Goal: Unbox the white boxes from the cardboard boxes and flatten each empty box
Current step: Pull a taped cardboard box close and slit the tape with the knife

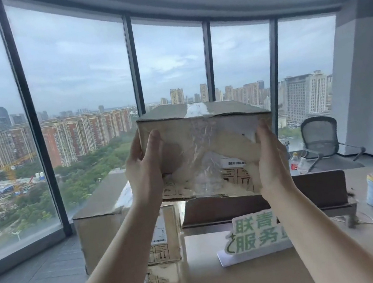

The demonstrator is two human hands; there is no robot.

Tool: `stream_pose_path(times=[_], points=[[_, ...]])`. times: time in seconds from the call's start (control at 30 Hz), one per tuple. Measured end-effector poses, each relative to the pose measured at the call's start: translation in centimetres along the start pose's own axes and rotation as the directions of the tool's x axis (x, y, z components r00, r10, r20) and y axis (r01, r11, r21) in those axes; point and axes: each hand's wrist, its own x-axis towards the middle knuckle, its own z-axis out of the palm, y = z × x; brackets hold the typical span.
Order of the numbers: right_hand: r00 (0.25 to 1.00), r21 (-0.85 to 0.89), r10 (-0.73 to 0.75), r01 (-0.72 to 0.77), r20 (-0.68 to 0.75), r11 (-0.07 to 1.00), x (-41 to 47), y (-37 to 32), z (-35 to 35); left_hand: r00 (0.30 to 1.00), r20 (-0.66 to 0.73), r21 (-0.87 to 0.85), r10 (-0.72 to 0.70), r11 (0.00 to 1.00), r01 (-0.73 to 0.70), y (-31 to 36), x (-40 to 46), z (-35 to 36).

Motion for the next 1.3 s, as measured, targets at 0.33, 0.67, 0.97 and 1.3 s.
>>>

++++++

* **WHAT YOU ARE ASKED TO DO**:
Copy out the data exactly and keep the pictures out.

* **REPLY TO THE EXERCISE**:
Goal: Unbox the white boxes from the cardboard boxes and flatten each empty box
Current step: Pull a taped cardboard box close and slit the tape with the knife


The demonstrator is two human hands; there is no robot.

Tool: `stream_pose_path(times=[_], points=[[_, ...]])`. times: time in seconds from the call's start (control at 30 Hz), one per tuple. Measured end-effector poses, each relative to the pose measured at the call's start: translation in centimetres along the start pose's own axes and rotation as the directions of the tool's x axis (x, y, z components r00, r10, r20) and y axis (r01, r11, r21) in those axes; point and axes: each hand's wrist, its own x-axis towards the middle knuckle, its own z-axis out of the palm, y = z × x; brackets hold the typical span.
Order of the numbers: right_hand: r00 (0.25 to 1.00), r21 (-0.85 to 0.89), r10 (-0.73 to 0.75), r01 (-0.72 to 0.77), r20 (-0.68 to 0.75), r11 (-0.07 to 1.00), x (-41 to 47), y (-37 to 32), z (-35 to 35); left_hand: r00 (0.30 to 1.00), r20 (-0.66 to 0.73), r21 (-0.87 to 0.85), r10 (-0.72 to 0.70), r11 (0.00 to 1.00), r01 (-0.73 to 0.70), y (-31 to 36), x (-40 to 46), z (-35 to 36).

Motion for the next 1.3 s, as measured, targets at 0.33, 0.67, 0.97 and 1.3 s.
>>>

The exercise contains nothing more.